2. To win in the field we would need experienced allies, like France and Spain with whom we had hardly begun to negotiate.
3. And why would they gamble on us in our present state of unreadiness, with no real victories to speak of?
4. And do we really want to lose our privileged place in Britain’s
world wide commercial empire?
5. If we break with England we may only unify against us British public opinion, much of which is now sympathetic to our grievances.
6. Indeed a declaration of independence will alienate many of our own countrymen.
7. Is it prudent to declare independence when the various governments of our states differ in so many ways? Don’t we need some uniformity, a constitution before we launch out into the unknown?
8. What about the boundaries of the thirteen states - as we advance west? Won’t there be competition, some expanding and others confined - without some rules of the game after we leave Britain behind? Will we end up at war with one another?

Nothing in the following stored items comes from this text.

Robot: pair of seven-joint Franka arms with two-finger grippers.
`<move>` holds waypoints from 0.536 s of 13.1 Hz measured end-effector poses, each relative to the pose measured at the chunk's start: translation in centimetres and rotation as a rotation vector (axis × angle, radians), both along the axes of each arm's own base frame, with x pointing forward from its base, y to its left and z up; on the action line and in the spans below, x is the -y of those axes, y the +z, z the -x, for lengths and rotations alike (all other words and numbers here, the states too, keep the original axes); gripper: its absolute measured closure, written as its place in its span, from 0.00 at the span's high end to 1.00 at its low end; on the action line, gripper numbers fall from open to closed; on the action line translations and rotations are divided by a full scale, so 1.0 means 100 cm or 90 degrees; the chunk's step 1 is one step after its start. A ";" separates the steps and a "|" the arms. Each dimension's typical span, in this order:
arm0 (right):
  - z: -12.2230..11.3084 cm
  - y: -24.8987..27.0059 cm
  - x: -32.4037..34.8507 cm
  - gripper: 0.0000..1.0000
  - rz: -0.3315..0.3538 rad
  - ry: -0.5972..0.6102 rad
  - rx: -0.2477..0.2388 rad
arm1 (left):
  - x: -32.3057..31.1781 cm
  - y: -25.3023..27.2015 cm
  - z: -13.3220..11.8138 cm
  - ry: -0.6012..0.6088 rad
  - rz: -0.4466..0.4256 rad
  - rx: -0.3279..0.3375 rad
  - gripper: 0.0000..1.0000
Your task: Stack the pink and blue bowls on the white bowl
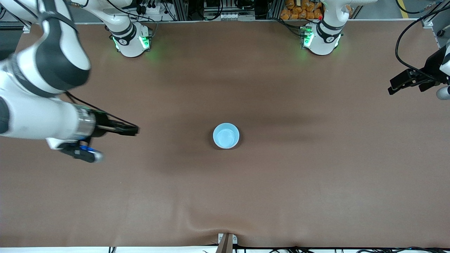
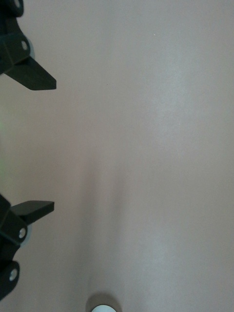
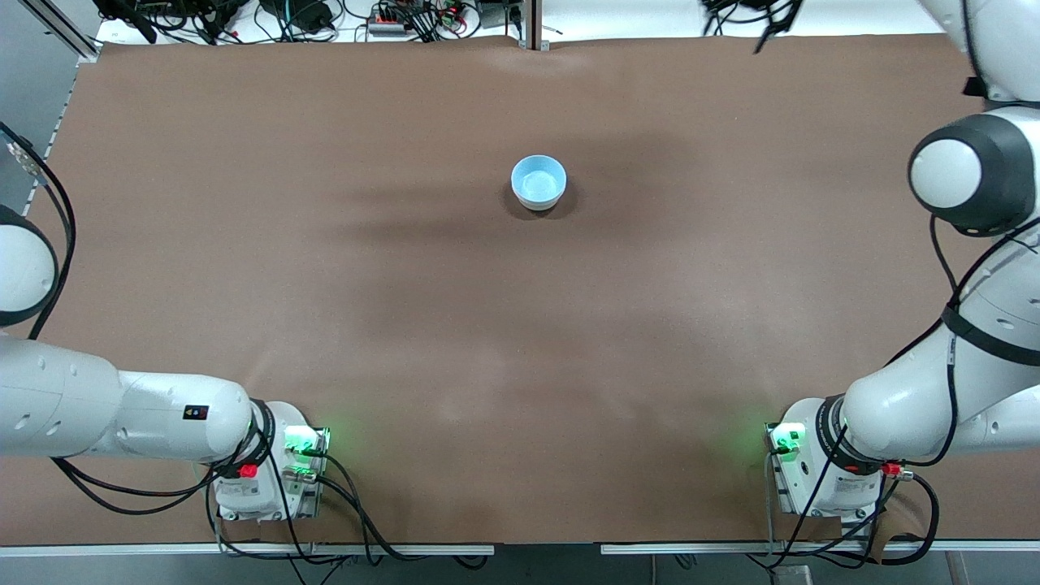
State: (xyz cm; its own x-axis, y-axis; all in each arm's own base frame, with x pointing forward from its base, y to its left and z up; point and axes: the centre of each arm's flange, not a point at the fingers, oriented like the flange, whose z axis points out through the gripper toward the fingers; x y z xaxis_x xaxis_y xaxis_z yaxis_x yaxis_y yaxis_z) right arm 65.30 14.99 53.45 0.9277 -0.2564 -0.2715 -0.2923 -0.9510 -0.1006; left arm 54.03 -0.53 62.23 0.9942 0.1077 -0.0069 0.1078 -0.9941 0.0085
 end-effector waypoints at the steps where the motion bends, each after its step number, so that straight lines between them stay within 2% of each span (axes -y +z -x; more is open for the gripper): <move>1: 0.003 0.015 0.009 1.00 0.036 0.010 0.024 | 0.000 0.000 0.000 0.000 0.000 0.000 1.00; 3: 0.013 0.045 0.013 1.00 0.096 0.038 0.075 | 0.000 0.000 0.000 0.000 0.000 0.000 1.00; 5: 0.026 0.081 0.018 1.00 0.109 0.055 0.115 | -0.001 0.001 0.000 0.000 0.000 0.001 1.00; 7: 0.041 0.111 0.034 1.00 0.113 0.069 0.142 | -0.001 0.001 0.000 0.001 0.000 0.002 1.00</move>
State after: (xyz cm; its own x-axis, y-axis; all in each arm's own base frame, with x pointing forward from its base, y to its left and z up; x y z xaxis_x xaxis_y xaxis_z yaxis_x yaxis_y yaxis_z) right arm 61.17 11.61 64.57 0.9837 -0.1787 -0.0183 -0.1783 -0.9838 0.0199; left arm 54.04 -0.39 62.35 0.9940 0.1091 -0.0044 0.1092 -0.9940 0.0088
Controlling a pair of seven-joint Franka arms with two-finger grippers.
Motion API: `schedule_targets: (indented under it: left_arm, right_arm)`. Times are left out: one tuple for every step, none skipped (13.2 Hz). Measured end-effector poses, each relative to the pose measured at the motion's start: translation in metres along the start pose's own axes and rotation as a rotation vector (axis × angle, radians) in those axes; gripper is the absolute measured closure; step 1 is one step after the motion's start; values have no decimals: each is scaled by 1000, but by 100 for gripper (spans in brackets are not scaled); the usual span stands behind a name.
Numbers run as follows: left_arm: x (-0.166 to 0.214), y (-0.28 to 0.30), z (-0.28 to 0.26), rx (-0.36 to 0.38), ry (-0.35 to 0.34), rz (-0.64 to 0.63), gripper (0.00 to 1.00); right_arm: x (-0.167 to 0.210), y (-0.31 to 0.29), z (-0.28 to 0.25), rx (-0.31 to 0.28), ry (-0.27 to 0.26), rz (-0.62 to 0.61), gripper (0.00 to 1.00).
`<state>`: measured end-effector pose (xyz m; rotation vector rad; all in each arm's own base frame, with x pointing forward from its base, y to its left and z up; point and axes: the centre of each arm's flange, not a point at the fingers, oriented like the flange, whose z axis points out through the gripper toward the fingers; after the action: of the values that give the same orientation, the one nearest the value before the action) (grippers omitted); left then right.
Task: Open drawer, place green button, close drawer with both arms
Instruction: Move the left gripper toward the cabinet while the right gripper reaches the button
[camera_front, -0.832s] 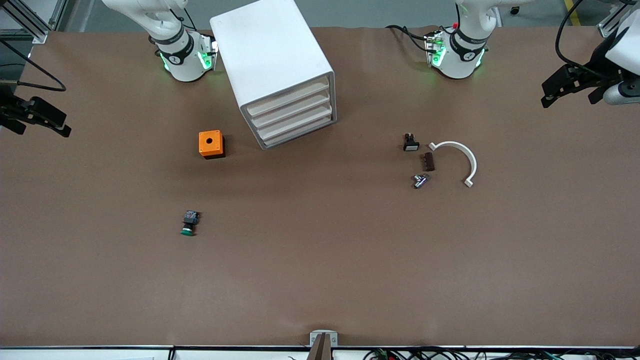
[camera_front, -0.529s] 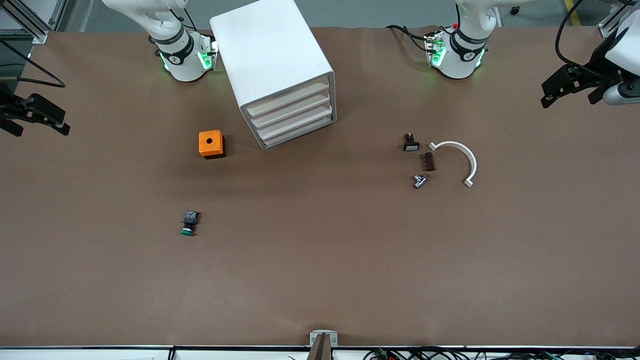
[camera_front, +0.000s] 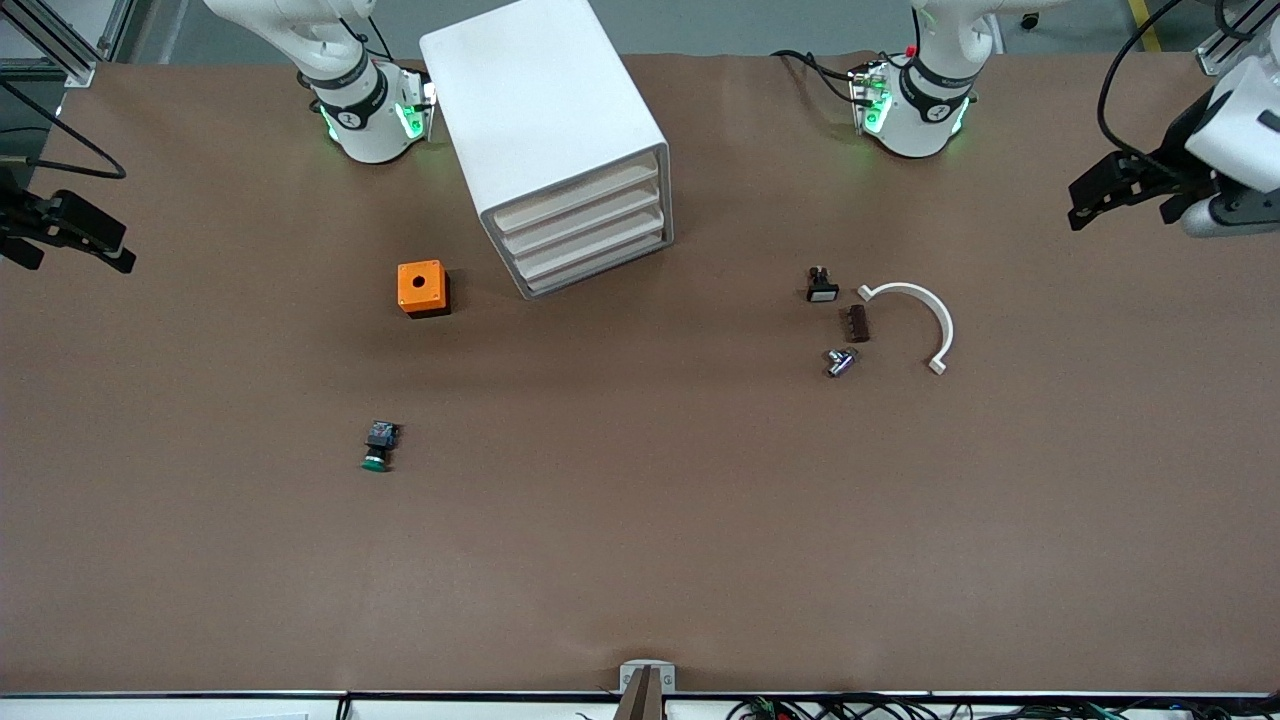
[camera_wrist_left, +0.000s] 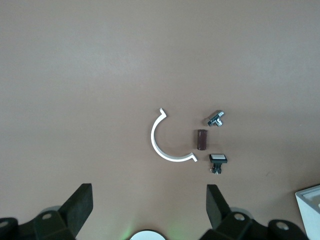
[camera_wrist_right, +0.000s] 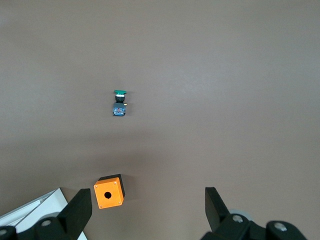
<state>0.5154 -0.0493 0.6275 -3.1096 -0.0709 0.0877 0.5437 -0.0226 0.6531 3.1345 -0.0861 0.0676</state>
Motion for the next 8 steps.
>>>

Obviously Dickinson was a man of logic. Impetuosity in the midst of vast uncertainties hardly seemed the right course to take. Like many down through history he used reason to erode the enthusiasm of his peers. He absented himself from signing the declaration. True, he contributed to the revolution in other ways and eventually helped frame the Constitution – but he anticipated he would forfeit the esteem of his countrymen when he wrote, "My conduct . . . , I expect will give the finishing blow to my once too great and . . . now too diminished popularity."
All of which reminds me of the early Church in the Acts of the Apostles – when the original disciples of Jesus still were a hesitant bunch, attending services at the Temple, requiring that Gentile converts go through the hoops required to be Jewish first – when almost out of nowhere came St. Paul to snap them out of their tentative selves – to see that the time was ripe, that the Church must be a universal community where neither Jew nor Gentile, slave nor free, male nor female distinctions should prevail – for all were one in Christ. Indeed, may we not say that in some way the 4th of July was triggered by the Gospel movement of long ago?